Comparison of Renal Parenchymal Volume Preservation Between Partial Nephrectomy,Cryoablation,and Radiofrequency Ablation Using 3D Volume Measurements

Introduction

Partial nephrectomy (PN) has become the gold standard for the treatment of small renal masses (SRM) due to the preservation of normal parenchymal tissue and similar oncologic outcomes to radical nephrectomy. ^1,2 However, thermal ablative (TA) techniques, in the form of cryoablation (CA) or radiofrequency ablation (RFA), provide a less invasive alternative to extirpative surgery. ² In addition, surgeons have a choice of approaches for each of the nephron-sparing procedures (NSPs); renal mass ablation can be accomplished via a percutaneous or laparoscopic approach, while PN can be performed via open, laparoscopic, or robotic approaches. There are no studies that assess the degree to which each procedure affects the nonmalignant renal parenchymal volume (RPV).
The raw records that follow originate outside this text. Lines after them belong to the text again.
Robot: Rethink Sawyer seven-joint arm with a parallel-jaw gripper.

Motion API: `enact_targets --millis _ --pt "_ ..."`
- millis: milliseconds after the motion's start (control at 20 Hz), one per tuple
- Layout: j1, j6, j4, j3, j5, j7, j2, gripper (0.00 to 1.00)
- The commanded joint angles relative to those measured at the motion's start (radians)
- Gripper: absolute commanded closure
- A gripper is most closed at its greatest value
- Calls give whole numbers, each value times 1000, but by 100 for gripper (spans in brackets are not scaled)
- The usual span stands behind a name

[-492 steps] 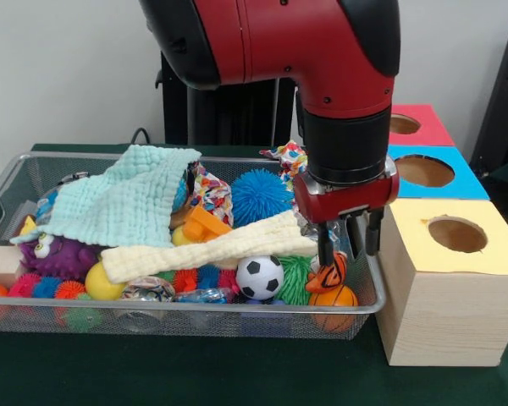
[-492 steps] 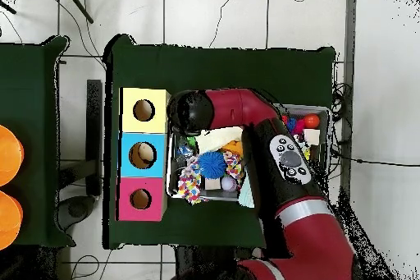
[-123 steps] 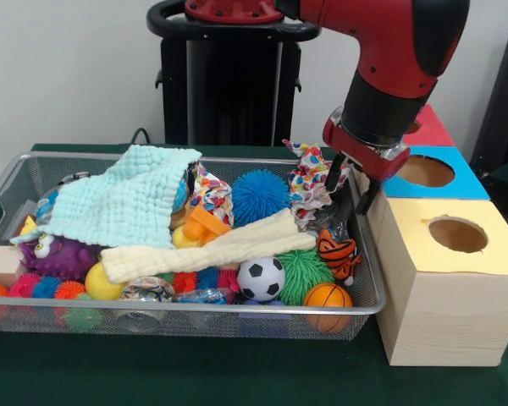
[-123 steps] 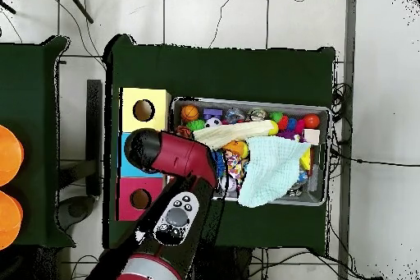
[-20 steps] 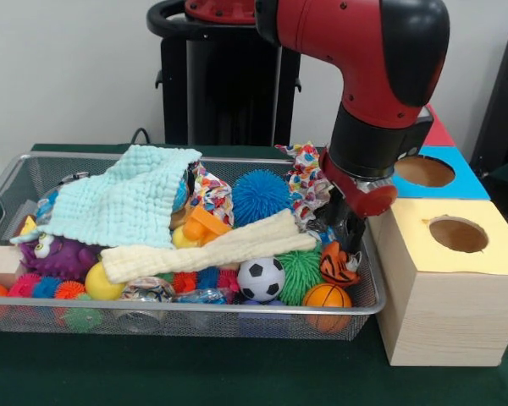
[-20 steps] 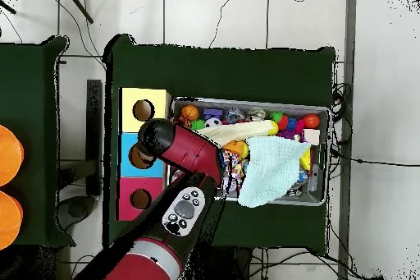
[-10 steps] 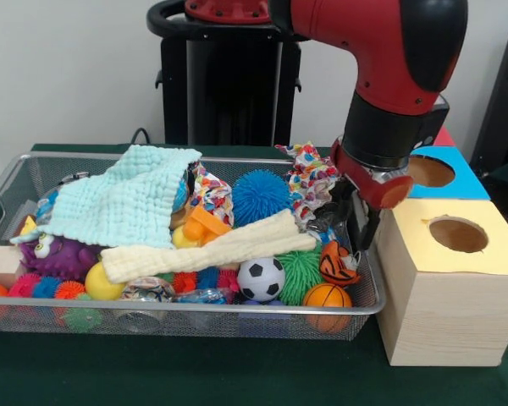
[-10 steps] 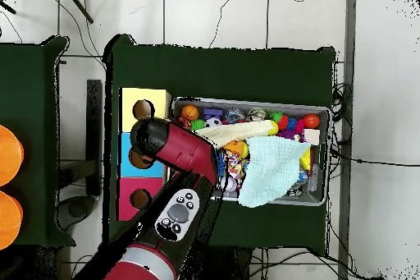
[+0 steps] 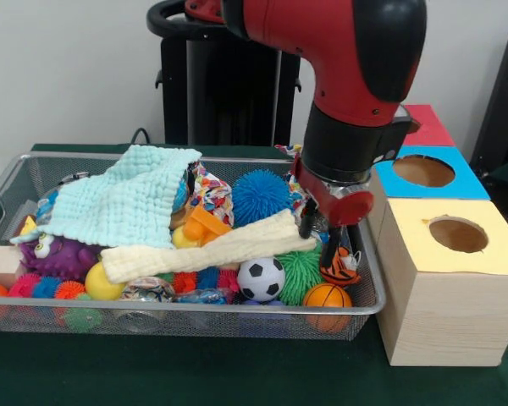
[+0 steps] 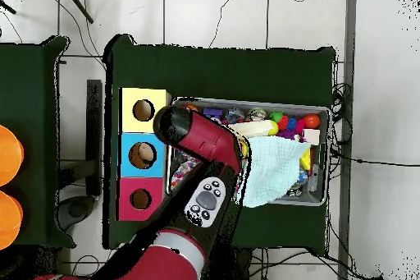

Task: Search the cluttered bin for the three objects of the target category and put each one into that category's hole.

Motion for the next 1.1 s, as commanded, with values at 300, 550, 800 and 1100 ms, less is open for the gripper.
enact_targets --millis 300,550,800,1100 --pt "-58 -14 -91 144 -50 64 72 0" --pt "-30 -16 -71 131 -36 109 67 0" --pt "-6 -9 -55 119 -31 133 62 0" --pt "11 -32 -22 119 -20 146 52 0"
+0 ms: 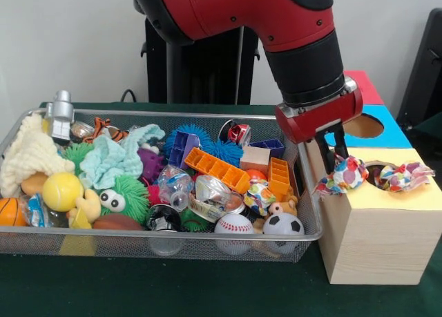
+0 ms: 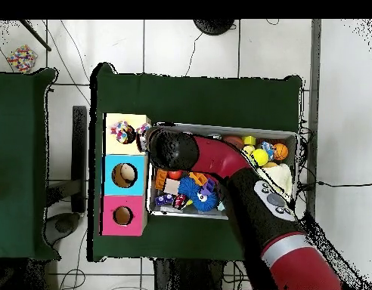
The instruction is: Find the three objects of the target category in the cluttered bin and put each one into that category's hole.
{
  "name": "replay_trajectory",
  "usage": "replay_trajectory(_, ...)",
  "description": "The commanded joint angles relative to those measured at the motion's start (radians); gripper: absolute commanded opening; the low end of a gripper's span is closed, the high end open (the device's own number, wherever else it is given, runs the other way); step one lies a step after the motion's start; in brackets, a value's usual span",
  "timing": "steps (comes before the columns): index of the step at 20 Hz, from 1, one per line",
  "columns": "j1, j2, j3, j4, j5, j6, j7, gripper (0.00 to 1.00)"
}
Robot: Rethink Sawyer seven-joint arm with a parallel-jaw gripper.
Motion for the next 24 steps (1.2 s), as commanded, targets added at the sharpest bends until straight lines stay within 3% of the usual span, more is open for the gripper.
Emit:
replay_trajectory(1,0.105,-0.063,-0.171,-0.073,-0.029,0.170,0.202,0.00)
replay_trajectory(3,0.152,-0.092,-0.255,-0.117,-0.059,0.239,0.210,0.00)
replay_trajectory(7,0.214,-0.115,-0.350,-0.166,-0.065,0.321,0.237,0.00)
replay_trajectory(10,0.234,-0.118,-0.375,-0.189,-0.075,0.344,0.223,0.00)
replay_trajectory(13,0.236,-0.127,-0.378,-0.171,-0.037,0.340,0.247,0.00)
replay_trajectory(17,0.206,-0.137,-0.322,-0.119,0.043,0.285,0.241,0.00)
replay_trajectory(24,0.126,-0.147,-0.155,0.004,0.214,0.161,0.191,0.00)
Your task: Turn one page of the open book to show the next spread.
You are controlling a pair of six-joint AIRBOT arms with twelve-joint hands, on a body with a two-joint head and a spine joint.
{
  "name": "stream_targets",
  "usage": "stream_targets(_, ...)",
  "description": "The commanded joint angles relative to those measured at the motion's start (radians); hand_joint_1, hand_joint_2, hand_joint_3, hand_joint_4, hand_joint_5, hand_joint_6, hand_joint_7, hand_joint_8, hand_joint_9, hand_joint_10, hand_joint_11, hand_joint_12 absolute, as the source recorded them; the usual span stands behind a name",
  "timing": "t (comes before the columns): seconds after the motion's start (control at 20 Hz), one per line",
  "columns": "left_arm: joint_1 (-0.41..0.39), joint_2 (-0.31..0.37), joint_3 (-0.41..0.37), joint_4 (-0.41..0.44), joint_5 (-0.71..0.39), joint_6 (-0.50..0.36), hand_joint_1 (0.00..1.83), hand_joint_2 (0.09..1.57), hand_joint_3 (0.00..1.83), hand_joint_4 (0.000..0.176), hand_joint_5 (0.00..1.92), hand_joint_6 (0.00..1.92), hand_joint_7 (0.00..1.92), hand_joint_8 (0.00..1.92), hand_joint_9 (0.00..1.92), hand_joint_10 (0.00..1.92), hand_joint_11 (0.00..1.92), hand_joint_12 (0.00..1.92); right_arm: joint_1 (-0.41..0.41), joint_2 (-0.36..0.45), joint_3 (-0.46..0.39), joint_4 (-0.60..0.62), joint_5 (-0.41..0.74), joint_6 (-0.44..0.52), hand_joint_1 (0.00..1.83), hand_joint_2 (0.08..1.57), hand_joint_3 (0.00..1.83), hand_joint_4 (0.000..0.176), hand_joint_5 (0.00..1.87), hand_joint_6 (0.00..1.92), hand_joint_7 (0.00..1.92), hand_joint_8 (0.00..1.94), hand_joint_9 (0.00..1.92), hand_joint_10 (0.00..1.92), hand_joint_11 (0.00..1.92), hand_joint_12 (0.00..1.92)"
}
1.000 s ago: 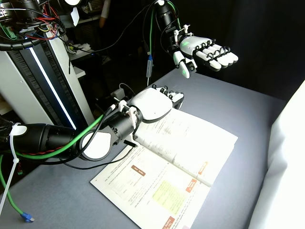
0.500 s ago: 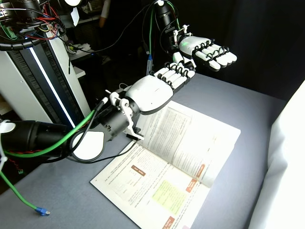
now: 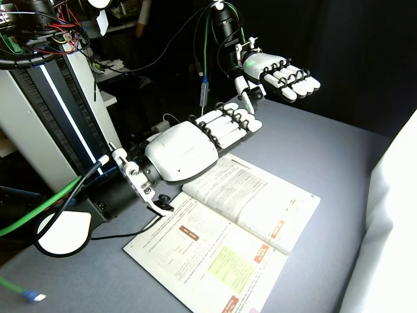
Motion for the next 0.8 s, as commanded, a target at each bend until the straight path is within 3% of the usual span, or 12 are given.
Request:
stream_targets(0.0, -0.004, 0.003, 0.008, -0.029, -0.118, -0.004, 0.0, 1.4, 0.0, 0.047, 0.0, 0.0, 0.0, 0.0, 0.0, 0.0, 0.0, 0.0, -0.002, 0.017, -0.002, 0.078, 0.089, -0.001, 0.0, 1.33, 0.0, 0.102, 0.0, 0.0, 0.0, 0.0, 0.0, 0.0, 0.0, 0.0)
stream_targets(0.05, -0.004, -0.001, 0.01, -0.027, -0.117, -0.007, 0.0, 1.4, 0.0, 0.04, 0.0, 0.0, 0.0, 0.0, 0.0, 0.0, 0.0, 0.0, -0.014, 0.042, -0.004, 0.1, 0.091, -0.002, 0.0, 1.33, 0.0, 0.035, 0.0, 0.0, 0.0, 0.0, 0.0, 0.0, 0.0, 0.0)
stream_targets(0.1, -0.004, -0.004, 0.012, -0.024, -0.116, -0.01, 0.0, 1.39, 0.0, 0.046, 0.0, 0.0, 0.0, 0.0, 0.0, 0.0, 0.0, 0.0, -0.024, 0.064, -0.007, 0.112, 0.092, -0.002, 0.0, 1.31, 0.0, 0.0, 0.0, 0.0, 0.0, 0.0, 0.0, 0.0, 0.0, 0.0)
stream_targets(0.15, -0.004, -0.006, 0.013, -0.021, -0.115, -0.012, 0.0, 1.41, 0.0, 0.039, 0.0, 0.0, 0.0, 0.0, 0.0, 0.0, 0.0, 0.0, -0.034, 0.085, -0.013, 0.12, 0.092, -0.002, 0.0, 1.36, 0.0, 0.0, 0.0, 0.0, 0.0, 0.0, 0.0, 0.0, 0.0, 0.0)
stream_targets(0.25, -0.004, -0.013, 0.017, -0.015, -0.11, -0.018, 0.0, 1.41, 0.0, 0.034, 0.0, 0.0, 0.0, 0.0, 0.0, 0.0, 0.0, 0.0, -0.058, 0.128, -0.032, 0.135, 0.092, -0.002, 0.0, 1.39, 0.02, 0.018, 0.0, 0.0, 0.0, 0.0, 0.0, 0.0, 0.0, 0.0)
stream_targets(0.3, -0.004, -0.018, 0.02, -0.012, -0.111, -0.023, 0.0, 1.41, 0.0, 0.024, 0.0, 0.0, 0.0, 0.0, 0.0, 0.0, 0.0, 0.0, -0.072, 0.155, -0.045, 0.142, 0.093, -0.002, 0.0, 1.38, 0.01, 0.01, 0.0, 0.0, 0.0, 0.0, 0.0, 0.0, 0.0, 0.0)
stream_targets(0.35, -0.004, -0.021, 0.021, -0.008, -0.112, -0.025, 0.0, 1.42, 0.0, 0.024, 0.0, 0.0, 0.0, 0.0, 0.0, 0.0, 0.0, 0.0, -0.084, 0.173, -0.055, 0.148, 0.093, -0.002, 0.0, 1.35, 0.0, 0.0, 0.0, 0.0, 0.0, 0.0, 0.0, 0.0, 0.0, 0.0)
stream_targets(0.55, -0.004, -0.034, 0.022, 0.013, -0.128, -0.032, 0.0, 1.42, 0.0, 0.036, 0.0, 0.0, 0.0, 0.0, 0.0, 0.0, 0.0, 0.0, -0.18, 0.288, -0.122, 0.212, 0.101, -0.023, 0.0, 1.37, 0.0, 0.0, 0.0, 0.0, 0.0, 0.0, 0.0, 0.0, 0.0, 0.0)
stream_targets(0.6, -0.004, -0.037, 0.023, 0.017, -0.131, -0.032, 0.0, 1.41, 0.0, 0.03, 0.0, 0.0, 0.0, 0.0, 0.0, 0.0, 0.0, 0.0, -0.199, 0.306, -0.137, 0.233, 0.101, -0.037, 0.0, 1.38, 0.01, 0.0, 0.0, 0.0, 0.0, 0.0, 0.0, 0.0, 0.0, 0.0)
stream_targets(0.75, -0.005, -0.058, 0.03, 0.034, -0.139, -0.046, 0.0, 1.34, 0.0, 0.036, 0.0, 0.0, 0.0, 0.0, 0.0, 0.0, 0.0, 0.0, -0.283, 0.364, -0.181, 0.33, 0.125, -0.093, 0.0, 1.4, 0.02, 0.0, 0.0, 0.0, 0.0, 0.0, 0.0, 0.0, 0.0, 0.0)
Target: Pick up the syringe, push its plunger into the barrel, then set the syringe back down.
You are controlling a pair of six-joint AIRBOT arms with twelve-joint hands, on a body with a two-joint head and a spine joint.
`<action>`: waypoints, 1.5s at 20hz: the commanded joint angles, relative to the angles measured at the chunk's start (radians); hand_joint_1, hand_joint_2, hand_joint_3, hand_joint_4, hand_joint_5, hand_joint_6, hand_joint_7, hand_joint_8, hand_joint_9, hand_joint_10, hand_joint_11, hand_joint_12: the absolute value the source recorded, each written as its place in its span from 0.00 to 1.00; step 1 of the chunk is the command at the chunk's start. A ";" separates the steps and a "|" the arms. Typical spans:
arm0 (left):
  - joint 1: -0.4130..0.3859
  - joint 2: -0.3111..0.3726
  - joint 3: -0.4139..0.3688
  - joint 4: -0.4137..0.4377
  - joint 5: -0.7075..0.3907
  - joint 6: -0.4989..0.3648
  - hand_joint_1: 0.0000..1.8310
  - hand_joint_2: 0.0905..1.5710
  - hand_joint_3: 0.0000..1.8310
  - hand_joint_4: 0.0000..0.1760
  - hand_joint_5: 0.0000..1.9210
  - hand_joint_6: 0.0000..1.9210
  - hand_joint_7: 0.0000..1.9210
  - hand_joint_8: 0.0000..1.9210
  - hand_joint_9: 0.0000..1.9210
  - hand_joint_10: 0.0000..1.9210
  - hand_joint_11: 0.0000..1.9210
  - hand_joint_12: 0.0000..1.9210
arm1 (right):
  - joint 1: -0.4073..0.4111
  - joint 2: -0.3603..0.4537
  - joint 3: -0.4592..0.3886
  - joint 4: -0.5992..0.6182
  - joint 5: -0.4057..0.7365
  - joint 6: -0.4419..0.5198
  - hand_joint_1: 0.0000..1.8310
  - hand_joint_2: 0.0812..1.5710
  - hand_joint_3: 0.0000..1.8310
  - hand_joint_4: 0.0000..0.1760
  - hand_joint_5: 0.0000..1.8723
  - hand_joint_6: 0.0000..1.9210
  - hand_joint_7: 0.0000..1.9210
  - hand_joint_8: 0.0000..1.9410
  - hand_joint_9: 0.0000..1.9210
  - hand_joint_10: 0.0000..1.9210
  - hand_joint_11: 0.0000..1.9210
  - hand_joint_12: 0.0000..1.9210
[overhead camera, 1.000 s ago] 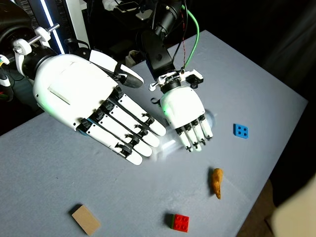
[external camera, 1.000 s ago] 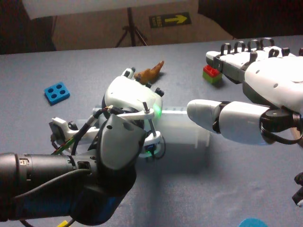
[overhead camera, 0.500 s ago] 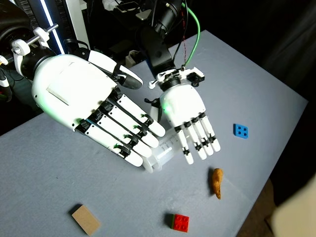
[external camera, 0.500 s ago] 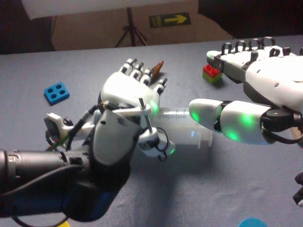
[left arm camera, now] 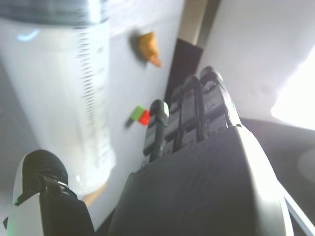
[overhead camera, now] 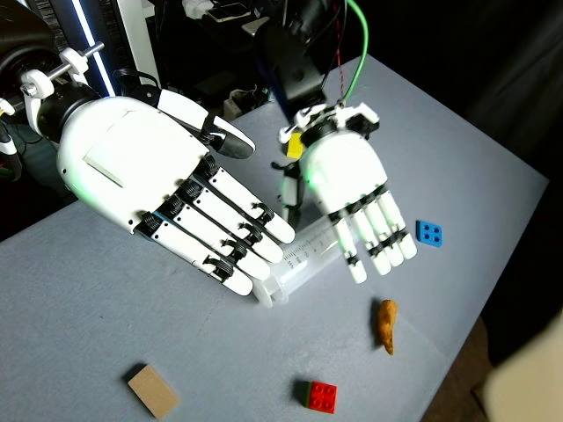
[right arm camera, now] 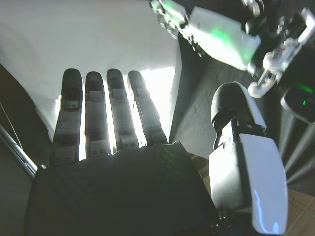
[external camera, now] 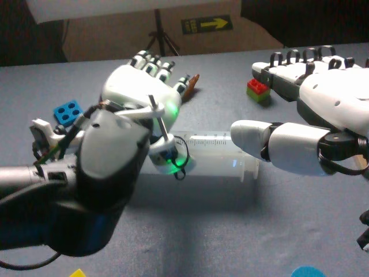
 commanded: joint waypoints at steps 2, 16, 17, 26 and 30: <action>-0.031 0.029 -0.018 0.061 -0.053 0.014 0.16 0.61 0.00 0.51 0.03 0.00 0.00 0.00 0.00 0.00 0.04 0.03 | 0.008 0.006 -0.001 -0.082 0.046 0.006 0.00 0.73 0.00 0.00 0.08 0.00 0.07 0.00 0.06 0.00 0.00 0.19; -0.121 0.227 -0.173 -0.083 -0.141 0.013 0.27 0.76 0.00 0.00 0.37 0.05 0.32 0.31 0.30 0.65 0.23 0.85 | 0.006 0.018 0.003 -0.121 0.037 0.018 0.10 0.77 0.01 0.00 0.42 0.32 0.45 0.28 0.41 0.43 0.29 0.81; -0.128 0.236 -0.182 -0.083 -0.144 0.013 0.41 0.81 0.00 0.74 0.34 0.63 0.40 0.62 0.37 0.85 0.32 0.96 | 0.006 0.019 0.006 -0.121 0.035 0.018 0.12 0.79 0.00 0.00 0.38 0.65 0.46 0.63 0.45 0.73 0.39 0.91; -0.160 0.232 -0.182 -0.092 -0.158 0.018 0.22 0.88 0.00 0.00 0.70 1.00 0.73 1.00 0.78 1.00 0.82 1.00 | 0.024 0.054 0.036 -0.121 -0.100 0.066 0.17 0.89 0.01 0.00 0.68 1.00 0.74 1.00 0.82 1.00 0.90 1.00; -0.161 0.232 -0.184 -0.092 -0.158 0.018 0.25 0.90 0.00 0.00 0.68 1.00 0.75 1.00 0.79 1.00 0.84 1.00 | 0.049 0.051 0.033 -0.121 -0.110 0.008 0.20 0.92 0.00 0.00 0.66 1.00 0.73 1.00 0.81 1.00 0.89 1.00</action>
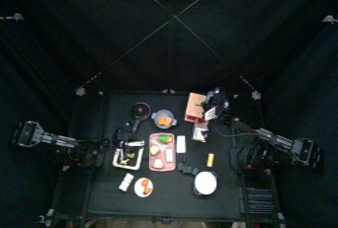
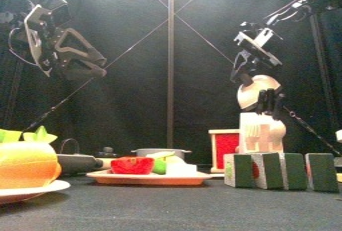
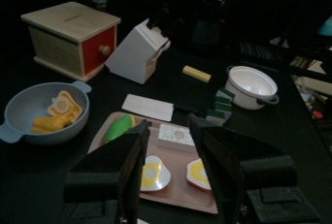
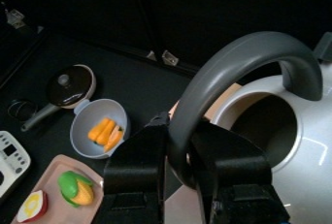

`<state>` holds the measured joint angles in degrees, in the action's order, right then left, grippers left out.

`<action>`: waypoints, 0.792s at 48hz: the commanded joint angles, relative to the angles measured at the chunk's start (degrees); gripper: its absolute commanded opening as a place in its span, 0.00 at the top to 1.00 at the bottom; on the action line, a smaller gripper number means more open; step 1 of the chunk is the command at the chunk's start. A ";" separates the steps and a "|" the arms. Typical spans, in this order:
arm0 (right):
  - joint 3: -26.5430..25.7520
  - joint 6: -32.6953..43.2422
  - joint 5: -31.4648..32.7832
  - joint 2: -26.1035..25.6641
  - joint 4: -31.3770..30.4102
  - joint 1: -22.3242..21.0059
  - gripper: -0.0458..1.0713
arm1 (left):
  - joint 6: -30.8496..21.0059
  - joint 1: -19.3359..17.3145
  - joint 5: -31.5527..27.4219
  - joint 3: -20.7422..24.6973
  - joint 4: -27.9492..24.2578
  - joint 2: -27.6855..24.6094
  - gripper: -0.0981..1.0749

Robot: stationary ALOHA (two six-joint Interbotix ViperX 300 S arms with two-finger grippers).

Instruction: Place kettle below plate

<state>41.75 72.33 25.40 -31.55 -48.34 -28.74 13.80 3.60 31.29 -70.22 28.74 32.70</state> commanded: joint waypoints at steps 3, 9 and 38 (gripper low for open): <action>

Given the growing body of evidence correlating renal volume with function, we sought to address this question utilizing three-dimensional (3D) rendering software. ³

Patients and Methods

Following Institutional Review Board approval, we retrospectively reviewed records from 2007 to 2013 from three participating institutions of patients with an SRM less than 4 cm in maximum diameter treated by one of the five NSPs: open partial nephrectomy (OPN), laparoscopic partial nephrectomy (LPN), robot-assisted partial nephrectomy (RPN), percutaneous CA, and percutaneous RFA. Each NSP was performed by a single high-volume urologist specializing in that particular procedure.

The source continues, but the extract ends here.